# Arien 30 ECL WIRING



## Sharon Sisti (Dec 11, 2019)

Just bought a brand new Arien. I’m attaching a picture. Used the top (black and red) wire to charge. The bottom 2 wires came connected. After several hours, the charger was green. I tried to start it but no luck. Turn the key and nothing happens. I checked the fuse and it’s fine. Help! Thank you!


----------



## e.fisher26 (Nov 6, 2016)

Does it have an onboard batt? Pics of the whole machine possible?


Sent from my iPhone using Tapatalk


----------



## tadawson (Jan 3, 2018)

I assume this is the EFI blower . . .

As per the manuals, there is only one set of leads from the battery, and they ship unplugged. You disconnect from the blower to charge, and considering the connector gender, etc. you undoubtably charged via the correct connector. If you did not plug it back into anything, that is the problem - that *MUST* be plugged back in to the blower to power the system, and no, nothing else gets unplugged to do so. Check your manual - there is another connector up under the dash for the battery that has not been found - might help to put the blower into service position to see better.

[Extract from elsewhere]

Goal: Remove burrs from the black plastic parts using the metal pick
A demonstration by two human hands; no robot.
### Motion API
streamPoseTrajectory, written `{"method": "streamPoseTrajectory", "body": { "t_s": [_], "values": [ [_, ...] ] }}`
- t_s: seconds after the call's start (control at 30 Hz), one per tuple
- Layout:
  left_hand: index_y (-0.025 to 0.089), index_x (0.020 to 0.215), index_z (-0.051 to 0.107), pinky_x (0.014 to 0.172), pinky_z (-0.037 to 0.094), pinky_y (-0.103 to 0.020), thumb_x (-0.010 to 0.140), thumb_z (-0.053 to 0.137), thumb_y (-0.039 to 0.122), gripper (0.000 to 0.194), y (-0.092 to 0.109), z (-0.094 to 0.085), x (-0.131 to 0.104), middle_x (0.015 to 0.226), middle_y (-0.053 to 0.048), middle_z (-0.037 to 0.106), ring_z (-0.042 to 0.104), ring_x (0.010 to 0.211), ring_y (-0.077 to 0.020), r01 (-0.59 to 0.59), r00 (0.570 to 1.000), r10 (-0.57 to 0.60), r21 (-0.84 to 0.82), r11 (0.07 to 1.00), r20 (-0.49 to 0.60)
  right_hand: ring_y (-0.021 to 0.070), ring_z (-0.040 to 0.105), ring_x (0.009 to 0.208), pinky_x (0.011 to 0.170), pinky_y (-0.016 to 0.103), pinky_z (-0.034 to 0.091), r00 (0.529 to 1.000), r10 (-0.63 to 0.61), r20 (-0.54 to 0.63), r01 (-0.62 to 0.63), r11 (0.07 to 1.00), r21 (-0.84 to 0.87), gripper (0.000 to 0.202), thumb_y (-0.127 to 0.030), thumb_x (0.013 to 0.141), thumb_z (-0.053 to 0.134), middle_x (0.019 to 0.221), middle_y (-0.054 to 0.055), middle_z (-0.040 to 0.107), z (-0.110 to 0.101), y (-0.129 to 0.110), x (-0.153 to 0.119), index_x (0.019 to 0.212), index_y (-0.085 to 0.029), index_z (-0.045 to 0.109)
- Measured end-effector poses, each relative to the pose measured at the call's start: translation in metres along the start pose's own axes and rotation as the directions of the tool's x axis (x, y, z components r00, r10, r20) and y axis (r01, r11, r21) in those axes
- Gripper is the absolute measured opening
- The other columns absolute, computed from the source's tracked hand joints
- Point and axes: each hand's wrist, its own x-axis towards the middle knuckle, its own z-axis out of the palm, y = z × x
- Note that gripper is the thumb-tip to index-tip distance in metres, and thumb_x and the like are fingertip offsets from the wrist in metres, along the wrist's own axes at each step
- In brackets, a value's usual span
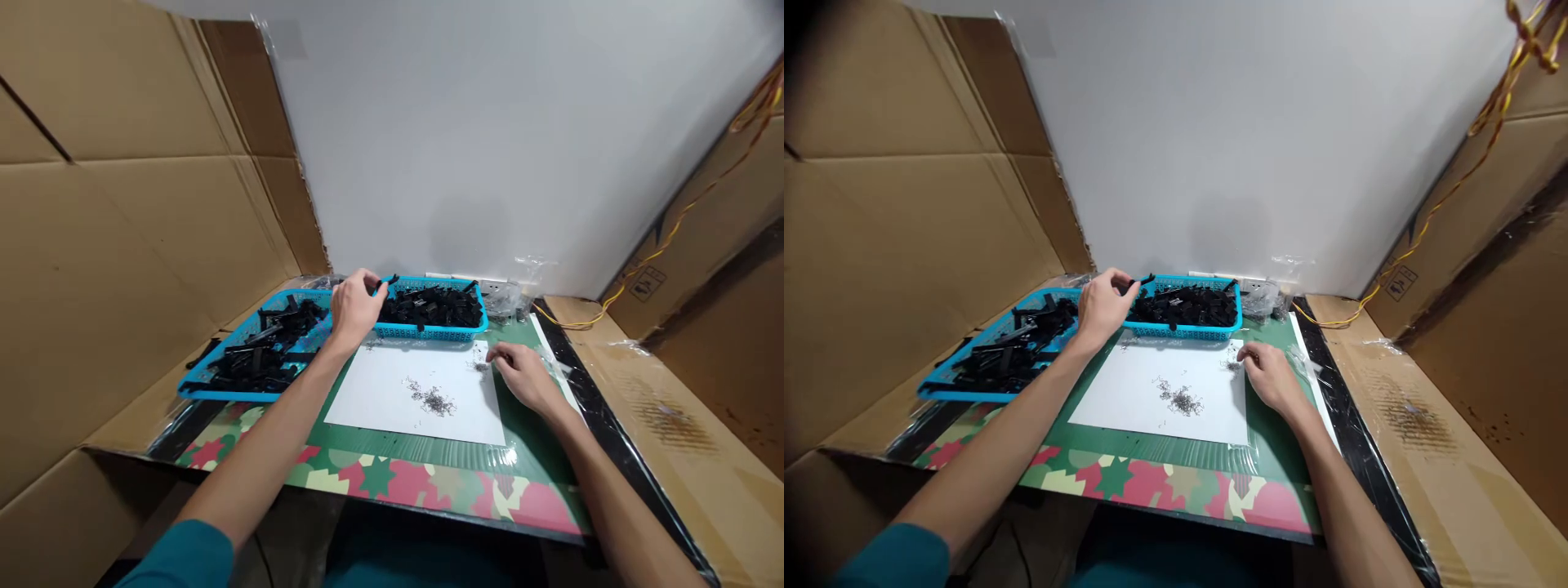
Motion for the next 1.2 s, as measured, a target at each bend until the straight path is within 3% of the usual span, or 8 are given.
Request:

Best to read the manual - all this is documented.


----------



## Zavie (Sep 23, 2014)

I think the red black wires connector has to be plugged into another connector somewhere under the dash. The battery wires go to the fuse and then to the ECU harness which gets plugged into the ECU. Can you follow the wiring to the ECU and check and see if a green or red LED is illuminated? Look under the panel and then up underneath to see the LED's when the key is turned on.


----------



## Sharon Sisti (Dec 11, 2019)

I put it in the service position and looked everywhere for where it would connect. I can’t find it anywhere. It’s probably right in front of my face! I’ve attached another pic.


----------



## Zavie (Sep 23, 2014)

What's interesting is when I look at the parts diagrams for this model there is a connector coming from the fuse/battery leads that does not show a dotted line that would connect to anything on board. So I'm wondering if that black/red connector is now just dedicated to connect to the charger. This however would conflict with the manual.......


----------



## Zavie (Sep 23, 2014)

Have you tried plugging the battery charger back in to see if the charger light is green? Three hours may have not been enough time to charge even though the light was green.


----------



## tadawson (Jan 3, 2018)

The manual pics show a wye in the harness with the battery connector. On the harness that is plugged into the ECU, there is a wye to the right, and there is a branch that disappears along where the red/black to the battery goes . . . might check that - they may have tucked it up in there to keep it safe in transport. The connector may not be white . . . The diagrams pretty clearly show one leg of that harness to the ECU (seen in your photo) and the other to the battery.

Manual is available at: https://www.ariens.com/en-us/manuals/download

I think yours is a Deluxe 30 EFI, which would be model 921049, and either put your serial or "123456" in, and you will get to download the manual. Check the diagram on page 13 or so . . .

Page 52 of tbe service manual has a better image - looks like the tail the battery plugs into splits out of the harness close to where the fuse comes out.


----------



## Zavie (Sep 23, 2014)

tadawson said:


> The manual pics show a wye in the harness with the battery connector. On the harness that is plugged into the ECU, there is a wye to the right, and there is a branch that disappears along where the red/black to the battery goes . . . might check that - they may have tucked it up in there to keep it safe in transport. The connector may not be white . . . The diagrams pretty clearly show one leg of that harness to the ECU (seen in your photo) and the other to the battery.
> 
> Manual is available at: https://www.ariens.com/en-us/manuals/download
> 
> I think yours is a Deluxe 30 EFI, which would be model 921049, and either put your serial or "123456" in, and you will get to download the manual. Check the diagram on page 13 or so . . .


Take a look at the EFI wiring diagram in the parts manual and see what I mean about what I think is the red/black wire connector.


----------



## tadawson (Jan 3, 2018)

Zavie said:


> Take a look at the EFI wiring diagram in the parts manual and see what I mean about what I think is the red/black wire connector.


Took a look, and I am pretty sure we are talking about the same thing - the leg that comes out of the harness near the ECU plug and fuse, which should have an apprporiate connector for the battery. The harness leads appear to be red/black as well, but no chance of having gotten the charger on the harness side, since connector gender will be wrong and it won't mate, so I am confident that the red/black in the photo is from the battery . . . With the wrap on the harness, I suspect that the color won't be visible other than at the connector, which I still suspect has been tucked up into the dash by the factory (why is another question, since apparently the battery lead was allowed to dangle . . . and is the one with power on it . . . ).

Harness diagram on p35 of parts makes the breakout location quite clear - right where the box that says "Service" denoting fuse info points to, and the dotted line from that leg indicating connection to the battery.


----------



## MSB1766 (Jan 25, 2019)

Here is some pictures of the bottom of my Deluxe 30 EFI.
It looks like your battery connector is coming out of the right side where mine is coming out of the left.
There should be a connector coming out of the large harness.


----------



## MSB1766 (Jan 25, 2019)

Pictures are inverted in first port here they are fixed


----------



## Sharon Sisti (Dec 11, 2019)

Thank you! I finally found the wire! It was stuck under a bracket! All is good!


----------



## Zavie (Sep 23, 2014)

Yeah!!!!! This forum rocks!!


----------



## tadawson (Jan 3, 2018)

Glad to be of help! Now go have fun with it! You have certainly earned it!!!!!!!!


----------



## Zavie (Sep 23, 2014)

Went to Lowes to check out the throttle knob for another thread and looked under to check out the wiring. On this model there is no doubt what goes where. Glad we got it resolved.


----------